## EXERCISE DESCRIPTION
Your task is to repeat the listing exactly.

(SOURCE DATA)

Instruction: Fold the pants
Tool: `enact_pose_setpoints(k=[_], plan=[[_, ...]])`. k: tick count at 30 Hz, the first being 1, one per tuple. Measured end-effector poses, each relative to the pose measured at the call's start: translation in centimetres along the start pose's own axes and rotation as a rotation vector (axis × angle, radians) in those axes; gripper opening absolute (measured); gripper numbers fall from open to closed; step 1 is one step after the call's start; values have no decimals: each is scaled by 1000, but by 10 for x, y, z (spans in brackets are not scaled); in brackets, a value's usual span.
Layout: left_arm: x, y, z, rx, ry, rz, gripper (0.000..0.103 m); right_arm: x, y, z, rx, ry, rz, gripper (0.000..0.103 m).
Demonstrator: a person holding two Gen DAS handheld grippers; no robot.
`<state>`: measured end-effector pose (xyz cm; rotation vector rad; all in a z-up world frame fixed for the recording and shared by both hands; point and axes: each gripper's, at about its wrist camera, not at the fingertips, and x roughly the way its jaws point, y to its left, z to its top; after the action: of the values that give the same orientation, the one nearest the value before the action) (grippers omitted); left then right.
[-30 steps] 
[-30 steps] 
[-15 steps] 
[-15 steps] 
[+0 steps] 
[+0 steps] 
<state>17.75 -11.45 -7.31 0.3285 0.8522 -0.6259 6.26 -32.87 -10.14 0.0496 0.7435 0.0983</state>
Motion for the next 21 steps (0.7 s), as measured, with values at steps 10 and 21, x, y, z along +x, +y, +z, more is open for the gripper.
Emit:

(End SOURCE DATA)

## COMPLETED TASK
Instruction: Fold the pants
Tool: `enact_pose_setpoints(k=[_], plan=[[_, ...]])`. k: tick count at 30 Hz, the first being 1, one per tuple. Measured end-effector poses, each relative to the pose measured at the call's start: translation in centimetres along the start pose's own axes and rotation as a rotation vector (axis × angle, radians) in those axes; gripper opening absolute (measured); gripper numbers fall from open to closed; step 1 is one step after the call's start; values have no decimals: each is scaled by 1000, but by 10 for x, y, z (spans in brackets are not scaled); in brackets, a value's usual span.
Layout: left_arm: x, y, z, rx, ry, rz, gripper (0.000..0.103 m); right_arm: x, y, z, rx, ry, rz, gripper (0.000..0.103 m).
Demonstrator: a person holding two Gen DAS handheld grippers; no robot.
`<state>`: measured end-effector pose (xyz cm; rotation vector rad; all in a z-up world frame fixed for the recording and shared by both hands; point and axes: each gripper's, at about its wrist camera, not at the fingertips, and x roughly the way its jaws point, y to its left, z to its top; after the action: of the values that give the same orientation, the one nearest the value before the action) (grippers omitted); left then right.
[-30 steps] 
[-30 steps] 
[-15 steps] 
[-15 steps] 
[+0 steps] 
[+0 steps] 
<state>17.75 -11.45 -7.31 0.3285 0.8522 -0.6259 6.26 -32.87 -10.14 0.0496 0.7435 0.0983</state>
Motion for the next 21 steps (0.7 s), as measured, with values at steps 10 and 21, x, y, z along +x, +y, +z, more is open for the gripper.
Emit:

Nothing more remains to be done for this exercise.